Health Savings Account
Don't confuse FSA with a Health Savings Account (HSA). Even though they may look the same and often sound the same, they have fundamental differences. Just like an FSA, this account helps lower your taxable income by taking pre-tax dollars from your paycheck.
An HSA is generally attached to a High Deductible Health Plan (HDHP) to pay for medical expenses. Or you can open an HSA outside of what is offered by your employer. Often an HSA is not provided by employers, but as stated before, they are usually attached to HDHP.
Unlike an FSA, an HSA money can carry over to the next year. The account earns some interest, and the 2021 contribution limits for an individual $3,600, families $7,200, and individuals aged 55 and above have a catchup of $1,000.
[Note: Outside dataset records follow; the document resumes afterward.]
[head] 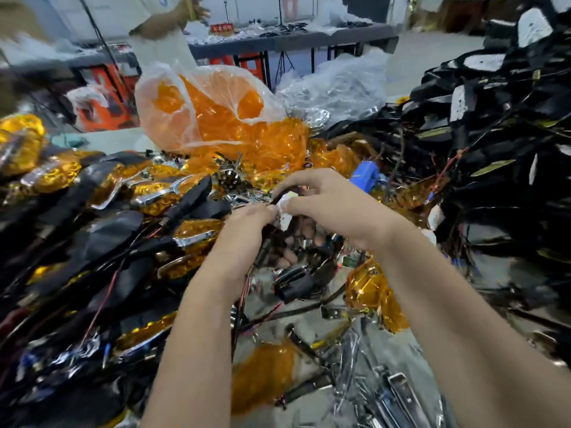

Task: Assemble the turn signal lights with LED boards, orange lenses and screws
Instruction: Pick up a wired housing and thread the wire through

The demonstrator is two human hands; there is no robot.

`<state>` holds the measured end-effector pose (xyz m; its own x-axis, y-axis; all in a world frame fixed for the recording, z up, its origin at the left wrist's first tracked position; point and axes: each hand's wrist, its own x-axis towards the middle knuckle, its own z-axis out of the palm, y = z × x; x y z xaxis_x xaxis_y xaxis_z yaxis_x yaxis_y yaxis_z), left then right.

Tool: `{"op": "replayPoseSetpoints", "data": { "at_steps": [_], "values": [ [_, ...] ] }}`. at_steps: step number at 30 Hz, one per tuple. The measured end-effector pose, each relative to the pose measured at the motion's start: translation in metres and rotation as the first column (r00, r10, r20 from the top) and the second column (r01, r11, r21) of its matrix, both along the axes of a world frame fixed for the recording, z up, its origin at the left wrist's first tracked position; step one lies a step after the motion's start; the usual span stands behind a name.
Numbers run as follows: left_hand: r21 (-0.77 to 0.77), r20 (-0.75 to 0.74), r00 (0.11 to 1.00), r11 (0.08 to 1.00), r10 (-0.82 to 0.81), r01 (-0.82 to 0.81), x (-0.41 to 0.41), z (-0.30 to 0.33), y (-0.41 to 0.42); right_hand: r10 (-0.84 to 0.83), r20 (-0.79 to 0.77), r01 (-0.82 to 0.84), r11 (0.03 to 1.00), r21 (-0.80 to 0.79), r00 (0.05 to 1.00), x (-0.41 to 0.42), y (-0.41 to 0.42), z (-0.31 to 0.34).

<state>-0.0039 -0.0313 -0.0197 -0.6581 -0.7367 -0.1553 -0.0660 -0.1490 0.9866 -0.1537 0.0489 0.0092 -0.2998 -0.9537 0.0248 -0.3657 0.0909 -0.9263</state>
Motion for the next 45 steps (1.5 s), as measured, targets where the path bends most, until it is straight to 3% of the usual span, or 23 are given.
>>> {"op": "replayPoseSetpoints", "data": {
  "at_steps": [4, 11, 19, 23, 26, 28, 31, 33, 35, 38, 42, 45],
  "values": [
    [-0.103, 0.086, 0.991, 0.988, -0.107, 0.115, -0.003, -0.011, -0.002, 0.010, -0.091, -0.014, 0.999, -0.042, 0.996, -0.002, -0.007, -0.009],
    [-0.003, -0.089, 0.995, 0.999, -0.050, 0.050, -0.018, -0.017, 0.011, 0.005, 0.008, -0.004, 0.991, -0.136, 1.000, -0.018, -0.013, -0.021],
    [-0.050, -0.049, 0.993, 0.993, -0.107, 0.104, -0.016, -0.009, 0.012, 0.108, -0.080, -0.118, 0.984, -0.133, 0.991, -0.031, -0.003, -0.018],
    [-0.279, 0.008, 0.994, 0.954, -0.108, 0.106, -0.014, -0.007, 0.006, 0.157, -0.060, -0.163, 0.977, -0.136, 0.986, -0.028, -0.001, -0.011],
    [-0.309, -0.016, 0.997, 0.949, -0.071, 0.063, -0.016, -0.004, 0.006, 0.090, -0.039, -0.095, 0.983, -0.156, 0.995, -0.021, -0.003, -0.009],
    [-0.234, -0.109, 0.993, 0.970, 0.042, -0.066, -0.021, -0.003, 0.008, 0.049, 0.057, -0.039, 0.986, -0.165, 0.997, -0.017, -0.004, -0.011],
    [0.118, -0.292, 0.907, 0.952, 0.304, -0.281, -0.029, -0.001, 0.008, 0.023, 0.077, -0.009, 0.985, -0.171, 0.997, -0.013, -0.005, -0.014],
    [0.314, -0.374, 0.844, 0.909, 0.383, -0.274, -0.032, 0.001, 0.008, 0.031, 0.000, -0.031, 0.991, -0.129, 1.000, -0.011, -0.005, -0.015],
    [0.399, -0.452, 0.797, 0.890, 0.401, -0.222, -0.035, 0.002, 0.010, 0.045, -0.068, -0.051, 0.995, -0.084, 0.997, -0.009, -0.007, -0.016],
    [0.383, -0.492, 0.798, 0.909, 0.350, -0.163, -0.038, 0.005, 0.018, 0.043, -0.195, -0.057, 0.996, -0.066, 0.980, -0.006, -0.008, -0.015],
    [0.293, -0.392, 0.877, 0.941, 0.278, -0.168, -0.032, 0.004, 0.015, 0.070, -0.055, -0.075, 0.993, -0.087, 0.996, -0.008, -0.006, -0.017],
    [0.115, -0.323, 0.913, 0.968, 0.250, -0.224, -0.024, 0.002, 0.006, 0.061, -0.066, -0.065, 0.995, -0.072, 0.996, -0.012, -0.005, -0.017]
  ]
}}
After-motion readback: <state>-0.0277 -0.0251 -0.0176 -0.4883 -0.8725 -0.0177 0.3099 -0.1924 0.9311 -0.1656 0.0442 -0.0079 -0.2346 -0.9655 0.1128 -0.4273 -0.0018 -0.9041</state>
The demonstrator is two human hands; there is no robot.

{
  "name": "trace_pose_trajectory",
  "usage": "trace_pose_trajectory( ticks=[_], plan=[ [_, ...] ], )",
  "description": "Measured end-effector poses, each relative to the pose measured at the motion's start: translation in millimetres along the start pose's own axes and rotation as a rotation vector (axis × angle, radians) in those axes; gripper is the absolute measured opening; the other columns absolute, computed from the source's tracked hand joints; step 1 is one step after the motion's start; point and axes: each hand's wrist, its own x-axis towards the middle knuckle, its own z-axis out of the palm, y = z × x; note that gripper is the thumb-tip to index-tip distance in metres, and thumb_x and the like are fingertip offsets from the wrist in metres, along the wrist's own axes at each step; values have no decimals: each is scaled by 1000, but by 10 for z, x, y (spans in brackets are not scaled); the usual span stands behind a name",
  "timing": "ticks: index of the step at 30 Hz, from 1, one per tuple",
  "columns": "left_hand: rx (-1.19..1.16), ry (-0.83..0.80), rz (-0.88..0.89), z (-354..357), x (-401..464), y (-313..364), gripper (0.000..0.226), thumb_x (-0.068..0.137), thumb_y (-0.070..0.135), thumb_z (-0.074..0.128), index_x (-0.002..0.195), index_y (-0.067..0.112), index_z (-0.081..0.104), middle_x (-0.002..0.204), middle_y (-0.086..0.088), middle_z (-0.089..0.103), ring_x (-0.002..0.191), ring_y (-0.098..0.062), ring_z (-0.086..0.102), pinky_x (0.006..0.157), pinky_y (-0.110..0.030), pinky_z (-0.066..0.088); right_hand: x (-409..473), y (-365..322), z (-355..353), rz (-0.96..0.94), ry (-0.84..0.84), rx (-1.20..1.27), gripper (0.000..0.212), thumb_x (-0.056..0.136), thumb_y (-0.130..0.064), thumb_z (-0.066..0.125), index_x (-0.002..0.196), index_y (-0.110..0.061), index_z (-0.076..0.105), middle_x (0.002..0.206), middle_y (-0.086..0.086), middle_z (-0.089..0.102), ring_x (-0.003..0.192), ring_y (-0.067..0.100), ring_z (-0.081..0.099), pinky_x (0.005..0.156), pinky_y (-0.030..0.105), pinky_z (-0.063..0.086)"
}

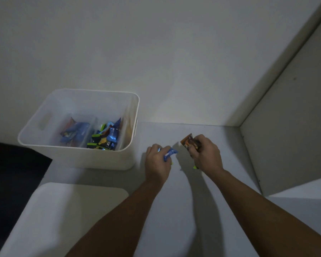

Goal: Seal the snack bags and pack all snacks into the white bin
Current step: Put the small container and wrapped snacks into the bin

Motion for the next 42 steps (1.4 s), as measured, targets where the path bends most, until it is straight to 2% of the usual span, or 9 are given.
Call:
trace_pose_trajectory(
  ticks=[6,10,15,23,30,34,36,39,42],
  plan=[
    [-82,111,-23,-626,712,529,31,68,2,62,94,16,74,81,-11,56,80,-32,56,68,-40,49,339,-584,-354,-55,53,57,14,84,-34,62,88,-22,55,82,4,65,77,28,59,65,37,48],
    [-117,202,-47,-1091,1060,587,34,67,2,62,95,14,76,82,-15,59,77,-34,59,67,-39,50,541,-1063,-496,-112,63,72,15,85,-33,62,90,-21,56,84,3,66,78,28,60,67,38,50],
    [-84,265,-123,-1699,1298,310,31,68,3,61,92,15,77,82,-16,60,77,-34,60,69,-40,51,691,-1674,-463,-196,51,90,15,84,-32,62,90,-19,57,84,4,67,78,28,59,67,37,49],
    [-32,256,-311,-2333,1355,-390,32,76,4,64,105,11,75,95,-15,64,87,-30,63,76,-33,51,707,-2470,89,-234,-77,78,18,85,-33,62,96,-20,57,89,5,70,84,29,61,68,34,47],
    [-94,173,-461,-2327,1328,-749,30,78,10,70,108,9,73,108,-12,69,97,-27,66,84,-29,51,701,-2725,588,-143,-135,18,23,91,-30,59,108,-15,57,101,12,67,90,34,60,65,31,39],
    [-165,76,-549,-2274,1269,-806,20,79,13,71,99,8,74,99,-11,72,88,-24,65,74,-24,46,687,-2767,729,-54,-152,29,23,91,-30,58,107,-13,58,102,15,65,96,35,59,68,32,41],
    [-213,9,-641,-2250,1259,-801,23,81,24,71,99,10,72,99,-9,72,90,-23,65,73,-25,45,688,-2782,783,-17,-179,56,23,93,-29,57,108,-12,59,105,15,66,98,36,60,71,31,42],
    [-313,-149,-783,-2273,1316,-742,48,92,45,54,116,6,63,120,-12,63,104,-29,59,81,-34,49,681,-2812,851,59,-280,144,33,93,-37,57,114,-12,58,106,15,69,98,35,66,82,38,54],
    [-288,-179,-861,-2339,1351,-650,61,100,50,31,133,2,50,139,-16,50,125,-32,47,103,-38,35,662,-2839,843,117,-362,135,43,95,-43,54,126,-12,54,115,17,67,100,36,66,86,49,57]
  ],
)
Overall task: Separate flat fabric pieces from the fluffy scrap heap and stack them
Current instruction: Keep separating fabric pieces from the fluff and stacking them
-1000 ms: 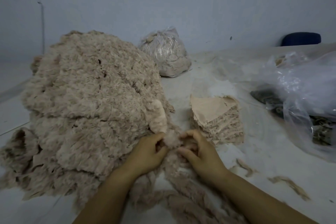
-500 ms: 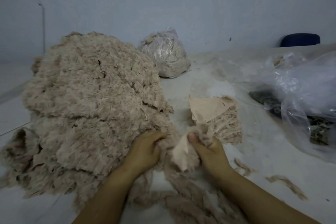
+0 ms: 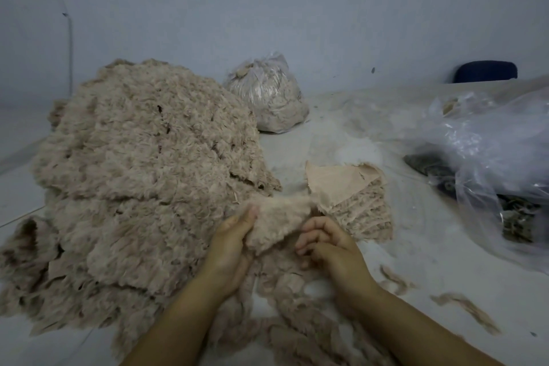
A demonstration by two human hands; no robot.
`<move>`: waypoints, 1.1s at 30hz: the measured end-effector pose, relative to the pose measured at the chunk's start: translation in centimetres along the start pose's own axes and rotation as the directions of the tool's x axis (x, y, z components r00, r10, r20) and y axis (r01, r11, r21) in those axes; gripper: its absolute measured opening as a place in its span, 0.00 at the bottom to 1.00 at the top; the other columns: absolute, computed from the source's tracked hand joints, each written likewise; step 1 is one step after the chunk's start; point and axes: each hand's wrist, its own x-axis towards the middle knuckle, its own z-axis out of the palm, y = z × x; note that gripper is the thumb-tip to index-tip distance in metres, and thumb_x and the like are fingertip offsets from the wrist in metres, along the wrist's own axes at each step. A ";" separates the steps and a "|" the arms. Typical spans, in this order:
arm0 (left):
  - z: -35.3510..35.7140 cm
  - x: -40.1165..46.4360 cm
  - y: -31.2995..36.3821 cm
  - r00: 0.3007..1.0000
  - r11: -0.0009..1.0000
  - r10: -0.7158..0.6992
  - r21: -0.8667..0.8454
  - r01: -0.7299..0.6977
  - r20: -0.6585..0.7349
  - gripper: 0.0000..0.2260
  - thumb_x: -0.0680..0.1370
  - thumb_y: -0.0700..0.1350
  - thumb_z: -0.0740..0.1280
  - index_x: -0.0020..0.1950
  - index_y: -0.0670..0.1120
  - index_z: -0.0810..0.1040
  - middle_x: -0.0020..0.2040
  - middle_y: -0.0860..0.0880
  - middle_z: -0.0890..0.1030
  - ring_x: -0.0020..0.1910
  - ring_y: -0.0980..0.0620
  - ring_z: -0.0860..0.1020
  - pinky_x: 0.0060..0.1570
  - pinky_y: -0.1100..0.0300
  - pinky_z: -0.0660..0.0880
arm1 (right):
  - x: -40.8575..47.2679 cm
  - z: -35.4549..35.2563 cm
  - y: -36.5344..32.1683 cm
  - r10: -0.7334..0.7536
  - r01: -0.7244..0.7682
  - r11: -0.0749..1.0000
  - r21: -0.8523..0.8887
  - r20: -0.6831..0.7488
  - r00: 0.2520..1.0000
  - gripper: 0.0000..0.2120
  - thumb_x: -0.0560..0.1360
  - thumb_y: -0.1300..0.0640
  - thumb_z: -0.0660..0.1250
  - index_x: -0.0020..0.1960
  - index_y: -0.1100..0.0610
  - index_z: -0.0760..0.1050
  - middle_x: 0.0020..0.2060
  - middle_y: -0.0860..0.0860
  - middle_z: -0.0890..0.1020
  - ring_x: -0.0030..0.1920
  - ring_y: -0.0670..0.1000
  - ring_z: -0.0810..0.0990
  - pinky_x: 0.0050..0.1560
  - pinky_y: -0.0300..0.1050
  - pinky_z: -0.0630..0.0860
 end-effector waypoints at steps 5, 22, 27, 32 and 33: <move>0.1 -0.6 0.1 0.991 0.975 -0.033 0.223 0.004 0.128 0.08 0.69 0.44 0.67 0.39 0.44 0.86 0.41 0.45 0.85 0.42 0.50 0.83 0.42 0.62 0.78 | -0.1 0.1 0.2 0.145 -0.166 0.973 0.164 0.128 0.981 0.23 0.71 0.47 0.71 0.58 0.61 0.73 0.47 0.57 0.84 0.47 0.57 0.83 0.43 0.52 0.81; 0.7 -0.4 -0.2 0.994 0.993 -0.112 0.037 0.112 0.012 0.11 0.70 0.44 0.66 0.45 0.39 0.84 0.45 0.40 0.84 0.41 0.48 0.83 0.40 0.59 0.81 | -0.2 0.1 0.5 0.118 -0.119 0.993 -0.008 -0.027 0.993 0.11 0.77 0.63 0.66 0.59 0.62 0.76 0.49 0.56 0.85 0.50 0.55 0.84 0.52 0.50 0.80; 0.0 0.0 -0.4 0.999 0.987 -0.009 0.163 0.016 -0.047 0.13 0.71 0.50 0.68 0.47 0.42 0.81 0.41 0.44 0.84 0.39 0.50 0.83 0.37 0.60 0.79 | -0.2 0.1 0.5 0.117 -0.117 0.993 0.001 0.002 0.993 0.09 0.77 0.62 0.65 0.56 0.60 0.76 0.47 0.55 0.85 0.49 0.54 0.84 0.46 0.45 0.80; 0.3 -0.4 -1.0 1.000 0.938 0.026 0.346 -0.026 0.004 0.11 0.72 0.51 0.68 0.38 0.45 0.83 0.36 0.45 0.84 0.34 0.51 0.81 0.33 0.61 0.77 | -0.2 0.4 0.4 0.064 -0.065 0.998 -0.020 -0.047 0.997 0.11 0.78 0.56 0.64 0.57 0.60 0.78 0.47 0.54 0.86 0.48 0.54 0.85 0.47 0.46 0.81; 0.4 -0.3 -1.1 0.997 0.932 0.052 0.362 -0.031 -0.050 0.11 0.73 0.51 0.67 0.38 0.44 0.82 0.35 0.45 0.83 0.33 0.50 0.80 0.34 0.60 0.76 | -0.1 0.4 0.4 0.060 -0.061 0.998 -0.022 -0.052 0.997 0.11 0.78 0.55 0.63 0.56 0.59 0.78 0.46 0.54 0.86 0.45 0.53 0.85 0.44 0.45 0.81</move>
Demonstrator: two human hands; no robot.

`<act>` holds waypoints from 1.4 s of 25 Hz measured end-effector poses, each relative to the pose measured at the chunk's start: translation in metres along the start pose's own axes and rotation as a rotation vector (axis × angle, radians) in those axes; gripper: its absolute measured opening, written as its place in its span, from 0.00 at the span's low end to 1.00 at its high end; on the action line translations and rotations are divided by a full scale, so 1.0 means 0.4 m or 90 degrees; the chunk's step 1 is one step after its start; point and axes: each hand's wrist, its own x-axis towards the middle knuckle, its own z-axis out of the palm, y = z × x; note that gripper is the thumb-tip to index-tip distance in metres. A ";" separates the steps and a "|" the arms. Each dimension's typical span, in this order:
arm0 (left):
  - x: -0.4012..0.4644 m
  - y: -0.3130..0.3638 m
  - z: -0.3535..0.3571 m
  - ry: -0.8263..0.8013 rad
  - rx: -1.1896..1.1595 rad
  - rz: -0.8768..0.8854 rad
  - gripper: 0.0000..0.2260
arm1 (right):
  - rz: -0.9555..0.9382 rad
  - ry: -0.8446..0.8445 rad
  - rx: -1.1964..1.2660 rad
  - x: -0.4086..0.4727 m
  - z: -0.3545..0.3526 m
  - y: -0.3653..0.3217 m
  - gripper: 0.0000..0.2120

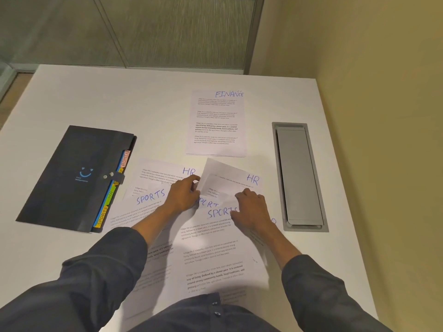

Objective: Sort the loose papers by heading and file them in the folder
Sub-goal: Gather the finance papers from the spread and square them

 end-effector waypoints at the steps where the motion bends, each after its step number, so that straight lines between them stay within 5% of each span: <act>1: 0.001 -0.001 0.002 0.003 -0.001 -0.005 0.16 | -0.008 0.024 0.016 -0.003 -0.005 0.000 0.21; 11: 0.022 -0.009 0.018 0.013 -0.023 -0.052 0.12 | -0.161 0.271 -0.005 -0.123 0.067 -0.018 0.08; 16: 0.021 0.011 0.011 0.111 0.088 0.008 0.17 | -0.073 0.250 0.033 -0.062 0.022 -0.019 0.09; 19: -0.006 0.015 -0.003 0.116 0.133 -0.021 0.28 | -0.052 0.168 0.048 -0.017 0.000 -0.026 0.07; 27: -0.132 -0.108 0.041 -0.039 0.261 -0.188 0.52 | -0.014 0.121 0.091 0.037 -0.002 -0.030 0.06; 35: -0.099 -0.098 0.066 -0.094 0.225 -0.200 0.55 | 0.034 0.134 0.085 0.110 -0.027 -0.020 0.10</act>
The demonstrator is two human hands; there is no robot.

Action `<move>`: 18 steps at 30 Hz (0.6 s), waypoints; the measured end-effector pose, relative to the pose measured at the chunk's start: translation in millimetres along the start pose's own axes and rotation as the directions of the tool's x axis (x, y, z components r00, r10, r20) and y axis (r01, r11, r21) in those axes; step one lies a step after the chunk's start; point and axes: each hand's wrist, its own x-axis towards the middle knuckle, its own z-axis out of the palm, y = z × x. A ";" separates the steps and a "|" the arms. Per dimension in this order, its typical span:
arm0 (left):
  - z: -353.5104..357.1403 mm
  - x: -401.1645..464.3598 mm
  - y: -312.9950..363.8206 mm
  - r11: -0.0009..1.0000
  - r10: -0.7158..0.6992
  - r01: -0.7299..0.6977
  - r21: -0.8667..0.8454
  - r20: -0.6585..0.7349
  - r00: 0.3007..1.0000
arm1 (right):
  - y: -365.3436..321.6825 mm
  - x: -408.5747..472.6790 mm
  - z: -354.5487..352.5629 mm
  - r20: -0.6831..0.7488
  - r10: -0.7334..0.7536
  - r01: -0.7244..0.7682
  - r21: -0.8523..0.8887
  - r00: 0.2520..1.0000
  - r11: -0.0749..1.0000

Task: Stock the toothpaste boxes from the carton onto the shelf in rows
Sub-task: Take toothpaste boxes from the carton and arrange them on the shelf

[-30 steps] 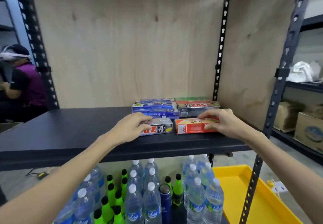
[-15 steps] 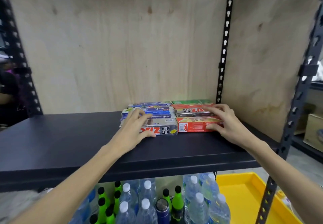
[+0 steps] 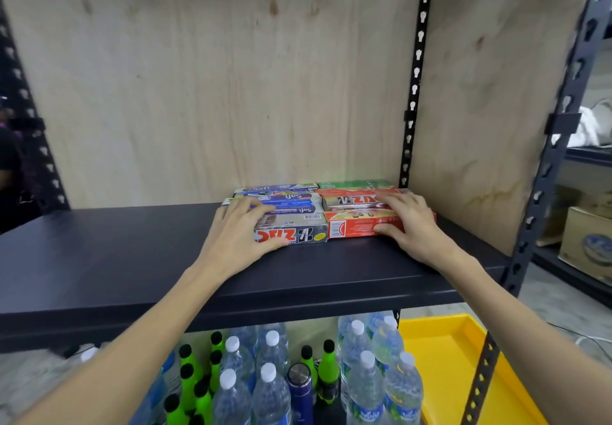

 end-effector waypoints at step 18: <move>0.0 -218.4 95.0 0.837 -0.210 0.096 -0.538 -0.154 0.966 | -160.8 -215.0 67.7 -0.286 0.074 0.039 0.372 0.955 0.928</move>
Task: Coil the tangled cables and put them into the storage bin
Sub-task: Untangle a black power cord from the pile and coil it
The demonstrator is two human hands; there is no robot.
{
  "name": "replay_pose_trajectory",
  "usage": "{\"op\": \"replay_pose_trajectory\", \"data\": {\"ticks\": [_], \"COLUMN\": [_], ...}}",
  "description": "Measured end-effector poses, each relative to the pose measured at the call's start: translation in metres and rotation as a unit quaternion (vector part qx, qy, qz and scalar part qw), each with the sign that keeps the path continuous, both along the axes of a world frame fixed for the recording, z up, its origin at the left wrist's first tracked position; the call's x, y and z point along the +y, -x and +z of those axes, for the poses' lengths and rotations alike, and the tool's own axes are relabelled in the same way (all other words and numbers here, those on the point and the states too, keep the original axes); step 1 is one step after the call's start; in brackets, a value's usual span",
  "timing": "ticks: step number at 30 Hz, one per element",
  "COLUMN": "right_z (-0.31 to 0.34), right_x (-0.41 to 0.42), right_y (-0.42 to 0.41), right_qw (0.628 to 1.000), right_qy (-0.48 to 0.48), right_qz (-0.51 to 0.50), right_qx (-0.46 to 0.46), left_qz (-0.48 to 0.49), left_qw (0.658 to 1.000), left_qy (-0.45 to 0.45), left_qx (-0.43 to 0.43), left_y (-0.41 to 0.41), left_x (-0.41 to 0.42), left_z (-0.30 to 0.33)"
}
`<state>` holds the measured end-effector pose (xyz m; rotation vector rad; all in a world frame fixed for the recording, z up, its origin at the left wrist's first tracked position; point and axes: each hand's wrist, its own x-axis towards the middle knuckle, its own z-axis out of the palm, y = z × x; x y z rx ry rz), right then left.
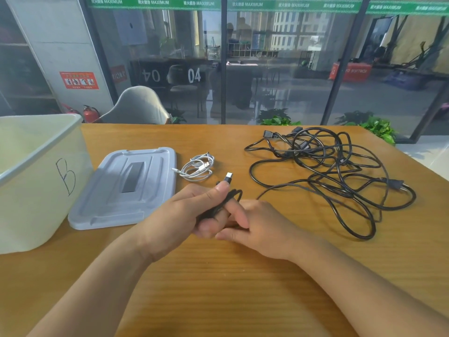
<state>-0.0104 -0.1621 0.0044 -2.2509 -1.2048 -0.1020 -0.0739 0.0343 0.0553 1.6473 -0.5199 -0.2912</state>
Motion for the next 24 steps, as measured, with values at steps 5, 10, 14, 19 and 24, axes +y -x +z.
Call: {"op": "replay_pose_trajectory", "data": {"ticks": [5, 10, 14, 19, 24], "right_z": [0.014, 0.03, 0.039, 0.033, 0.028], "right_x": [-0.025, -0.046, -0.03, -0.001, 0.01], "right_y": [-0.018, -0.026, -0.002, 0.032, 0.042], "right_qw": [0.998, 0.963, 0.942, 0.962, 0.911], "right_qy": [0.045, 0.064, -0.056, -0.219, -0.184], "right_qz": [-0.047, -0.183, -0.242, -0.12, -0.017], "right_qx": [0.001, -0.185, -0.227, 0.106, 0.369], "left_qz": [0.016, 0.017, 0.096, 0.22, 0.274], "left_qw": [0.999, 0.996, 0.986, 0.972, 0.962], "left_qy": [-0.023, -0.088, -0.132, -0.077, 0.014], "left_qx": [0.021, 0.029, 0.013, 0.001, 0.005], "left_y": [0.0, -0.001, -0.003, -0.007, -0.01], "left_x": [0.001, -0.004, -0.012, -0.014, -0.009], "left_z": [0.001, -0.002, -0.01, -0.012, -0.01]}}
Again, like an FSA, an HSA lowers your taxable income.
Life Planning Services
This benefit is the new kid on the block and is gaining a lot of popularity amongst employers. It will gain more traction now that COVID-19 continues to be amongst us. Some examples of the services provided are mental health, legal and other services that may be lower.
If you have been thinking about creating your will or other estate documents, consider the legal services provided at a low cost or even complimentary.
This benefit is to help you maintain a form of balance with your life. Some of the other services are financial planning and health programs.
Note that some of these low-cost or complimentary services may not meet up to your unique complexities if you have a complex situation. Again, you don't lose anything from having a conversation.
Employers provide a wide range of information that can seem like information overload. They have to offer you all this information, but it's not their duty to make sure the benefits you choose are consistent with your overall unique complexities and financial plan. Navigating through all of this can be overwhelming. Having a financial advisor helps you navigate the complexities of employee benefits within your comprehensive financial plan and can also be a resource to make you understand things in plain English.